Guo Yixin, Gao Zhiqiang, Zhang Zhanguo, Li Yang, Hu Zhenbang, Xin Dawei, Chen Qingshan, Zhu Rongsheng
College of Engineering, Northeast Agricultural University, Harbin, China.
College of Arts and Sciences, Northeast Agricultural University, Harbin, China.
Front Plant Sci. 2022 Jul 11;13:906751. doi: 10.3389/fpls.2022.906751. eCollection 2022.

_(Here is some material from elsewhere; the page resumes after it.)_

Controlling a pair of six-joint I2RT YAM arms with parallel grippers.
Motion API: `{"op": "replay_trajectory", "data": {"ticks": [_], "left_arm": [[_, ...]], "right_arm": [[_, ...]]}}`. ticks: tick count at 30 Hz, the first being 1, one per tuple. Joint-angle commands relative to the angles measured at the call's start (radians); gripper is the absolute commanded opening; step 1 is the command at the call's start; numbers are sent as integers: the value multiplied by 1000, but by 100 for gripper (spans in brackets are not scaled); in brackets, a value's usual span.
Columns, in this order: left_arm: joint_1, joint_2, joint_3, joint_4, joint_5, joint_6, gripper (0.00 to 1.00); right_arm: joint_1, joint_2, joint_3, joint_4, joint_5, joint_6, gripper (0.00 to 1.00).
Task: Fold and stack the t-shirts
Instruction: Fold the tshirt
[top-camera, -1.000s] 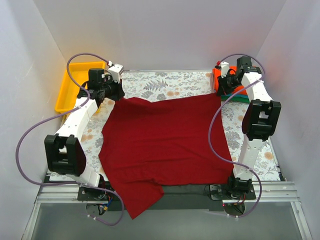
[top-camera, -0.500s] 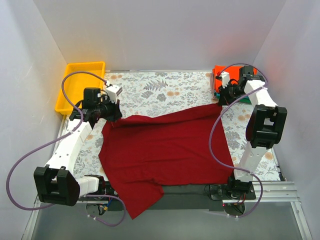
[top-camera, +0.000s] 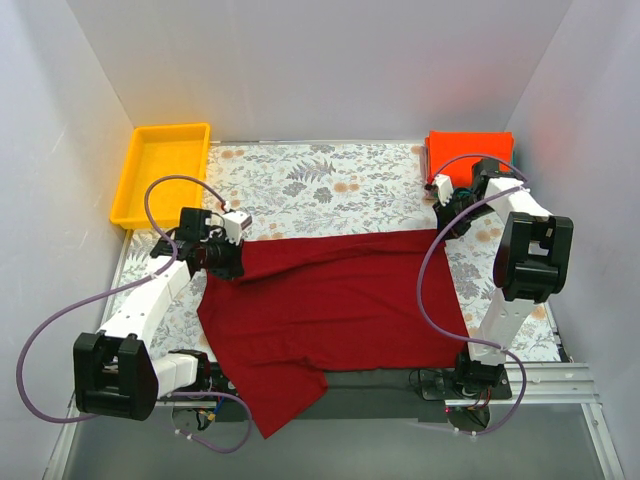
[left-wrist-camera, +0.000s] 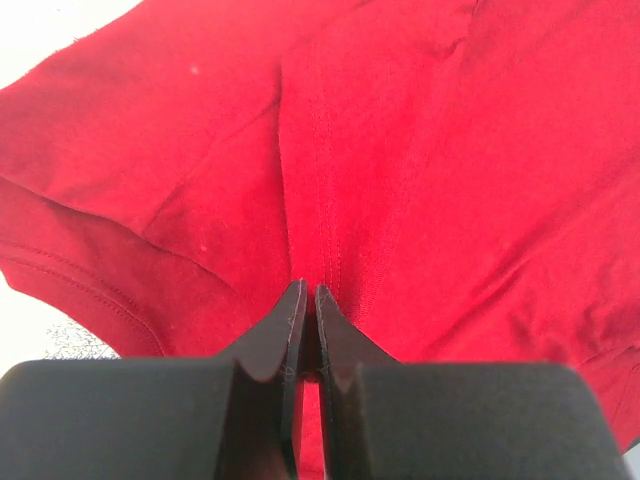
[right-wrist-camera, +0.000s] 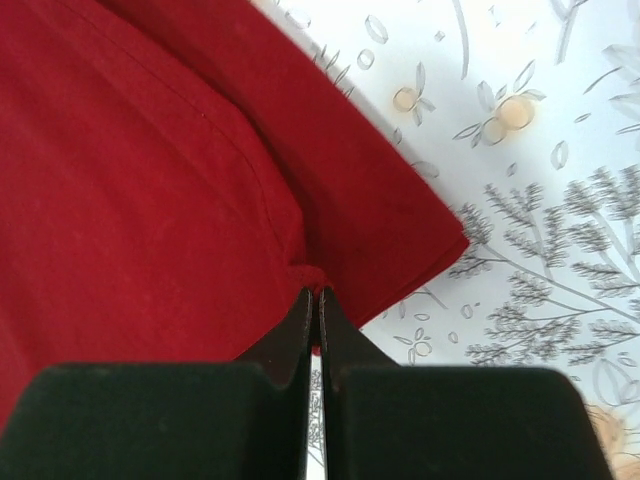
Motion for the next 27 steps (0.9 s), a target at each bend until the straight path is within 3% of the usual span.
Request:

The stem-related phenotype of mature stage soybean is important in soybean material selection. How to improve on traditional manual methods and obtain the stem-related phenotype of soybean more quickly and accurately is a problem faced by producers. With the development of smart agriculture, many scientists have explored soybean phenotypes and proposed new acquisition methods, but soybean mature stem-related phenotype studies are relatively scarce. In this study, we used a deep learning method within the convolutional neural network to detect mature soybean stem nodes and identified soybean structural features through a novel directed search algorithm. We subsequently obtained the pitch number, internodal length, branch number, branching angle, plant type spatial conformation, plant height, main stem length, and new phenotype-stem curvature. After 300 epochs, we compared the recognition results of various detection algorithms to select the best. Among them, YOLOX had a maximum average accuracy (mAP) of 94.36% for soybean stem nodes and scale markers. Through comparison of the phenotypic information extracted by the directed search algorithm with the manual measurement results, we obtained the Pearson correlation coefficients, R, of plant height, pitch number, internodal length, main stem length, stem curvature, and branching angle, which were 0.9904, 0.9853, 0.9861, 0.9925, 0.9084, and 0.9391, respectively. These results show that our algorithm can be used for robust measurements and counting of soybean phenotype information, which can reduce labor intensity, improve efficiency, and accelerate soybean breeding.
成熟阶段大豆的茎相关表型在大豆材料选择中很重要。如何改进传统的人工方法,更快、更准确地获取大豆的茎相关表型是生产者面临的一个问题。随着智慧农业的发展,许多科学家对大豆表型进行了探索并提出了新的获取方法,但大豆成熟茎相关表型的研究相对较少。在本研究中,我们使用卷积神经网络中的深度学习方法来检测成熟大豆的茎节点,并通过一种新颖的定向搜索算法识别大豆的结构特征。随后,我们获得了节数、节间长度、分枝数、分枝角度、株型空间构型、株高、主茎长度以及新的表型——茎曲率。经过300个轮次的训练后,我们比较了各种检测算法的识别结果以选出最佳算法。其中,YOLOX对大豆茎节点和尺度标记的最大平均精度(mAP)为94.36%。通过将定向搜索算法提取的表型信息与人工测量结果进行比较,我们得到了株高、节数、节间长度、主茎长度、茎曲率和分枝角度的皮尔逊相关系数R,分别为0.9904、0.9853、0.9861、0.9925、0.9084和0.9391。这些结果表明,我们的算法可用于对大豆表型信息进行可靠的测量和计数,能够降低劳动强度、提高效率并加速大豆育种。